- What this task involves: Every record is to be duplicated exactly as it reads, without its images.

Extracted records:
========================================

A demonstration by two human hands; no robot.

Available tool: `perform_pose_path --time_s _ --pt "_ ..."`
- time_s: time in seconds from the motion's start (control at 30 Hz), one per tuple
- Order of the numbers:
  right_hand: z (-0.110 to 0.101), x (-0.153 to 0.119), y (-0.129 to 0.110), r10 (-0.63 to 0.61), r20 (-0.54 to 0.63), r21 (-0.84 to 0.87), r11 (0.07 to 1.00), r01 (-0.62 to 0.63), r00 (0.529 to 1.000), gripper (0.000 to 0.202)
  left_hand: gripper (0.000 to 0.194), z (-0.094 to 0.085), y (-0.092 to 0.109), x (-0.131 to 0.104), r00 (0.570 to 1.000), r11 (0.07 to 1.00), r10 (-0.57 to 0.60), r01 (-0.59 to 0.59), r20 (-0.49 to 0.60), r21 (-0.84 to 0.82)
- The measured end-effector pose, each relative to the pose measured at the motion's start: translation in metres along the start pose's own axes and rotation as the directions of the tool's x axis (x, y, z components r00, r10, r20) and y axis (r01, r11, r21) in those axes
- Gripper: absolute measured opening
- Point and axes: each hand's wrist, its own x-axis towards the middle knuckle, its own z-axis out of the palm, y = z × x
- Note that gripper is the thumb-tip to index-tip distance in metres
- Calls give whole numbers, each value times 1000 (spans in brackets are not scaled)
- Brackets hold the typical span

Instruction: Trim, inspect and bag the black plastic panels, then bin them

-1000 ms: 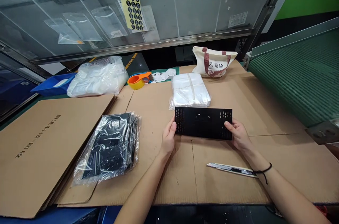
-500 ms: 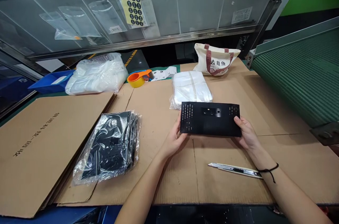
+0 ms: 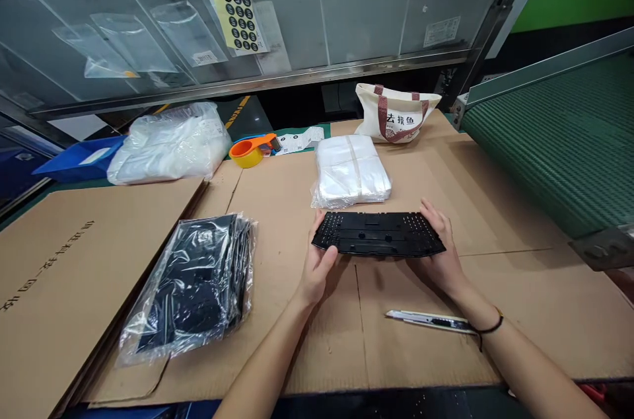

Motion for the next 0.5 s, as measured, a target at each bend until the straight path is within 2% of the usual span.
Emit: perform_pose_path --time_s 0.07,0.2,0.5 --pt "0 -2 1 24 2 -34 999 -24 1000 73 64 3 2 0 999 999 35 -35 27 7" --pt "0 -4 5 64 19 48 997 -65 998 81 71 7 1 -2 996 997 71 -69 57 -36" --pt "-2 -5 3 113 -15 144 983 -110 993 78 78 7 -3 1 997 999 33 -34 64 1"
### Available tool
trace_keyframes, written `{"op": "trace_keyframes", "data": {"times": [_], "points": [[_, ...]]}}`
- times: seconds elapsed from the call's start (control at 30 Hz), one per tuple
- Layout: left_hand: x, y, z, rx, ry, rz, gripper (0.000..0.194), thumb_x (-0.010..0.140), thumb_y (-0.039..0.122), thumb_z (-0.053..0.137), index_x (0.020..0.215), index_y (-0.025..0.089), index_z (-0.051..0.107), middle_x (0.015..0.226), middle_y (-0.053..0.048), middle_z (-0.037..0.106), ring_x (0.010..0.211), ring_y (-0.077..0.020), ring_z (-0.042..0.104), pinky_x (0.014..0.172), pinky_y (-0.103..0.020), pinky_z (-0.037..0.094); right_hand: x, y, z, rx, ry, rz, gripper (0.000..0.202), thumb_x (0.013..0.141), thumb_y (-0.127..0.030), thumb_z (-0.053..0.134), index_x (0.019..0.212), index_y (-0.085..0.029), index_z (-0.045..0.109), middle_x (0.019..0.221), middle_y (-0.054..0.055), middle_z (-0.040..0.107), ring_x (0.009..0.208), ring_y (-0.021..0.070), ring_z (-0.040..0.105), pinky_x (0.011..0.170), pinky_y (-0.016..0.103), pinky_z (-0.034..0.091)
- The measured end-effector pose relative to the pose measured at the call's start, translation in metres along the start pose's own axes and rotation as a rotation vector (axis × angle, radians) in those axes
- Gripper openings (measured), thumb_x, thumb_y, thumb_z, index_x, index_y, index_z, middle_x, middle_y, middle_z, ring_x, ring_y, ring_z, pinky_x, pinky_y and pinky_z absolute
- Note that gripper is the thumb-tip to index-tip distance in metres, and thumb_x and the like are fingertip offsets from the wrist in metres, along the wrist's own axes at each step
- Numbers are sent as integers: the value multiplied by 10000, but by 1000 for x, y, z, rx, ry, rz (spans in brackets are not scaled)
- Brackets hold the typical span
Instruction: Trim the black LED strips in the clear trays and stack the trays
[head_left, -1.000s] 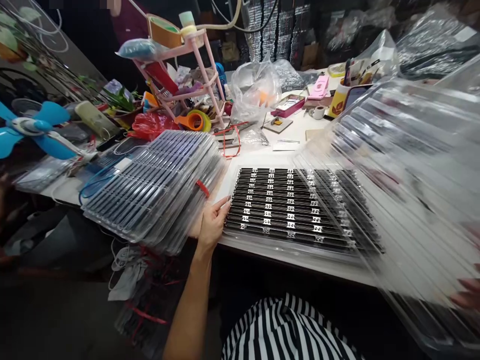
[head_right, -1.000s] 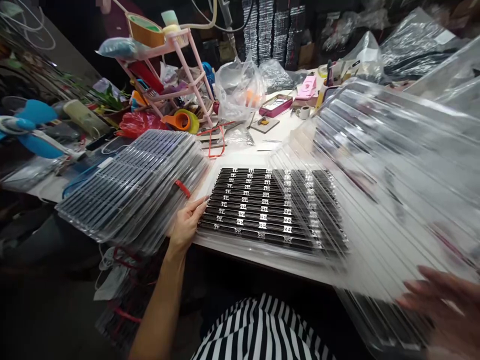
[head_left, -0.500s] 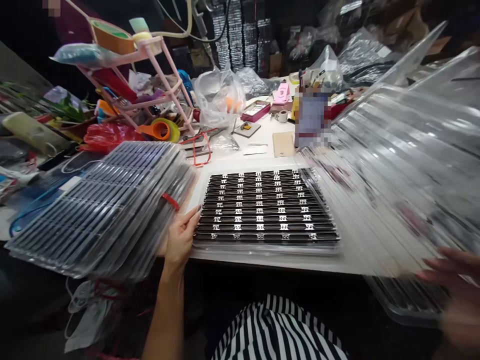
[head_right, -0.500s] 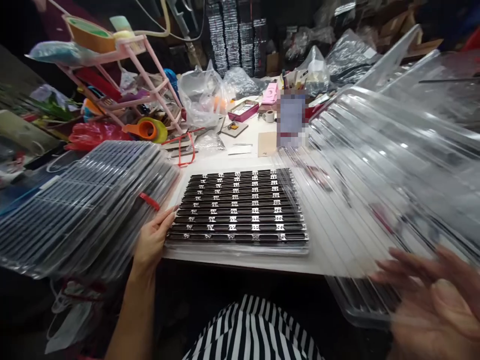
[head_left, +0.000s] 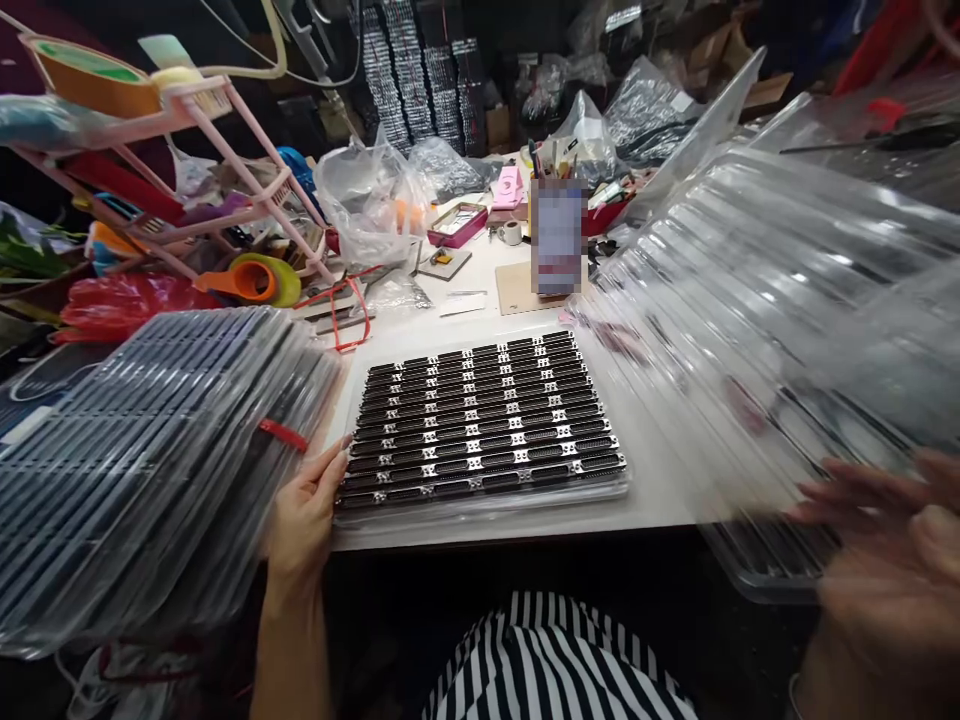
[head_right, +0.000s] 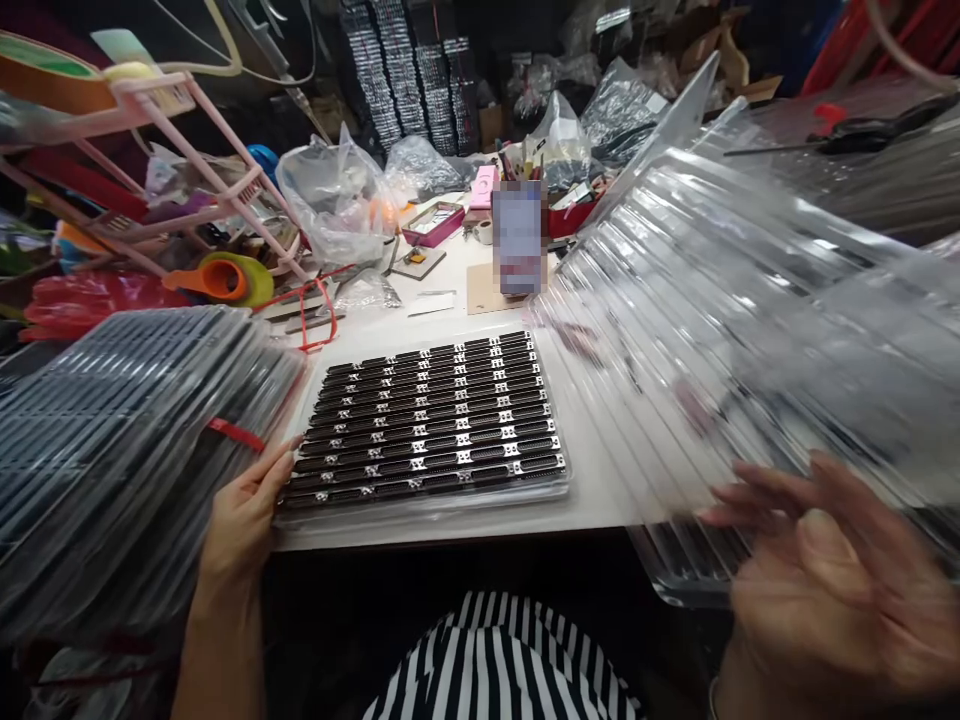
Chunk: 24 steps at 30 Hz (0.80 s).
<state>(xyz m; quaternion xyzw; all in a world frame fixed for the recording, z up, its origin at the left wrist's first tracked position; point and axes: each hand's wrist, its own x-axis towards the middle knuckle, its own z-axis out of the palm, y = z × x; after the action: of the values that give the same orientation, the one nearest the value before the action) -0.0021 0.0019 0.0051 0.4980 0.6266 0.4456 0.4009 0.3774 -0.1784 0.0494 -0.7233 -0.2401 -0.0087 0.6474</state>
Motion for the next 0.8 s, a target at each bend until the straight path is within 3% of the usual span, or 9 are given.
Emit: {"op": "trace_keyframes", "data": {"times": [0.07,0.13,0.33,0.8], "points": [[0,0,0,8,2,-11,504,720,461,705,1149,199,663,1156,-57,683,1144,-264,587,1045,-404,421,-1,-7,5,116,159,46,306,733,-311,537,1003,-317,679,796,80,586,770,349,623,605,630,506],[0,0,0,20,4,-14,484,724,463,699,1136,212,670,1155,-44,684,1126,-255,600,1033,-391,438,-1,-11,8,167,217,51,234,719,-302,577,918,-313,701,747,63,578,737,334,622,614,620,508],[-1,3,1,57,29,20,447,726,463,701,1093,209,691,1134,-38,694,1121,-247,603,1023,-370,450,-4,-12,6,173,227,54,266,724,-287,573,955,-288,704,812,65,617,724,321,620,653,619,501],[1,-1,0,77,32,38,462,720,488,698,1094,218,692,1138,-41,692,1116,-262,604,1042,-401,426,-6,-7,2,193,224,-25,295,740,-302,573,997,-253,709,778,60,603,677,289,601,557,514,487]]}}
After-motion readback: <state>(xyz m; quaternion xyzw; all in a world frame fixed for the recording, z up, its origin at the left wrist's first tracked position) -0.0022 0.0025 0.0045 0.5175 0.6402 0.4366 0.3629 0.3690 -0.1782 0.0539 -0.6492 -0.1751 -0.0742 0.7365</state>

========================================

- Output of the task:
A demonstration by two human hands; no robot.

Available tool: `perform_pose_path --time_s _ --pt "_ ..."`
- time_s: time in seconds from the motion's start (control at 30 Hz), one per tuple
- Order of the numbers:
  right_hand: z (-0.110 to 0.101), x (-0.153 to 0.119), y (-0.129 to 0.110), r10 (-0.63 to 0.61), r20 (-0.54 to 0.63), r21 (-0.84 to 0.87), r11 (0.07 to 1.00), r01 (-0.62 to 0.63), r00 (0.529 to 1.000), gripper (0.000 to 0.202)
  left_hand: gripper (0.000 to 0.194), z (-0.094 to 0.085), y (-0.092 to 0.109), x (-0.131 to 0.104), r00 (0.570 to 1.000), r11 (0.07 to 1.00), r10 (-0.57 to 0.60), r01 (-0.59 to 0.59), r20 (-0.49 to 0.60), r21 (-0.84 to 0.82)
- The measured end-effector pose, each relative to the pose measured at the motion's start: translation in metres along the start pose's own axes and rotation as the directions of the tool's x axis (x, y, z components r00, r10, r20) and y axis (r01, r11, r21) in those axes
- Gripper: absolute measured opening
- Point and axes: each hand's wrist, its own x-axis towards the middle knuckle, its own z-axis out of the palm, y = z × x
- Note that gripper is the thumb-tip to index-tip distance in metres
- Calls give whole numbers, each value times 1000 (spans in brackets are not scaled)
- Brackets hold the typical span

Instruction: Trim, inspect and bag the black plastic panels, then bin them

-1000 ms: 
-500 ms: 
+0 ms: 

Motion for the next 0.5 s, as measured, a target at each bend until the straight path is within 2% of the usual span.
Emit: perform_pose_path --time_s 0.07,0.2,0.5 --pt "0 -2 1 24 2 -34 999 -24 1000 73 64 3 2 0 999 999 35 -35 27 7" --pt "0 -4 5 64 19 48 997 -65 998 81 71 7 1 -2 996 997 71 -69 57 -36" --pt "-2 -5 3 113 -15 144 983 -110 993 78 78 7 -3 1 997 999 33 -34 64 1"
### Available tool
trace_keyframes, written `{"op": "trace_keyframes", "data": {"times": [_], "points": [[_, ...]]}}`
- times: seconds elapsed from the call's start (control at 30 Hz), one per tuple
- Layout: left_hand: x, y, z, rx, ry, rz, gripper (0.000..0.194), thumb_x (-0.010..0.140), thumb_y (-0.039..0.122), thumb_z (-0.053..0.137), index_x (0.020..0.215), index_y (-0.025..0.089), index_z (-0.051..0.107), middle_x (0.015..0.226), middle_y (-0.053..0.048), middle_z (-0.037..0.106), ring_x (0.010..0.211), ring_y (-0.077..0.020), ring_z (-0.042..0.104), pinky_x (0.014..0.172), pinky_y (-0.103..0.020), pinky_z (-0.037..0.094); right_hand: x, y, z, rx, ry, rz, gripper (0.000..0.202), thumb_x (0.013..0.141), thumb_y (-0.127..0.030), thumb_z (-0.053..0.134), index_x (0.019..0.212), index_y (-0.085..0.029), index_z (-0.045..0.109), middle_x (0.019..0.221), middle_y (-0.054..0.055), middle_z (-0.040..0.107), ring_x (0.009..0.208), ring_y (-0.021..0.070), ring_z (-0.040..0.105), pinky_x (0.011..0.170), pinky_y (-0.016..0.103), pinky_z (-0.034..0.091)
- The measured end-effector pose relative to the pose measured at the call's start, translation in metres along the start pose's own axes and rotation as a rotation vector (axis × angle, radians) in those axes
- Gripper openings (measured), thumb_x, thumb_y, thumb_z, index_x, index_y, index_z, middle_x, middle_y, middle_z, ring_x, ring_y, ring_z, pinky_x, pinky_y and pinky_z absolute
- Note that gripper is the thumb-tip to index-tip distance in metres, and thumb_x and the like are fingertip offsets from the wrist in metres, along the wrist's own axes at each step
- Numbers are sent as integers: the value multiplied by 10000, but by 1000 for x, y, z, rx, ry, rz (spans in brackets are not scaled)
- Brackets hold the typical span
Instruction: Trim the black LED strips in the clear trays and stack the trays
[head_left, -1.000s] 
[head_right, -1.000s] 
[head_left, -0.500s] 
[head_right, -0.500s] 
[head_left, +0.000s] 
[head_right, +0.000s] 
Chunk: 24 steps at 30 Hz (0.80 s).
<state>(xyz m; quaternion xyzw; all in a world frame fixed for the recording, z up, its origin at the left wrist's first tracked position; point and axes: each hand's wrist, its own x-axis towards the middle knuckle, its own z-axis out of the palm, y = z × x; after the action: of the values that give the same orientation, the one nearest the value before the action) -0.0021 0.0019 0.0051 0.4980 0.6266 0.4456 0.4009 0.3774 -0.1784 0.0494 -0.7233 -0.2401 -0.0087 0.6474</state>
Motion for the next 0.8 s, a target at each bend until the straight path is within 3% of the usual span, or 9 are given.
Emit: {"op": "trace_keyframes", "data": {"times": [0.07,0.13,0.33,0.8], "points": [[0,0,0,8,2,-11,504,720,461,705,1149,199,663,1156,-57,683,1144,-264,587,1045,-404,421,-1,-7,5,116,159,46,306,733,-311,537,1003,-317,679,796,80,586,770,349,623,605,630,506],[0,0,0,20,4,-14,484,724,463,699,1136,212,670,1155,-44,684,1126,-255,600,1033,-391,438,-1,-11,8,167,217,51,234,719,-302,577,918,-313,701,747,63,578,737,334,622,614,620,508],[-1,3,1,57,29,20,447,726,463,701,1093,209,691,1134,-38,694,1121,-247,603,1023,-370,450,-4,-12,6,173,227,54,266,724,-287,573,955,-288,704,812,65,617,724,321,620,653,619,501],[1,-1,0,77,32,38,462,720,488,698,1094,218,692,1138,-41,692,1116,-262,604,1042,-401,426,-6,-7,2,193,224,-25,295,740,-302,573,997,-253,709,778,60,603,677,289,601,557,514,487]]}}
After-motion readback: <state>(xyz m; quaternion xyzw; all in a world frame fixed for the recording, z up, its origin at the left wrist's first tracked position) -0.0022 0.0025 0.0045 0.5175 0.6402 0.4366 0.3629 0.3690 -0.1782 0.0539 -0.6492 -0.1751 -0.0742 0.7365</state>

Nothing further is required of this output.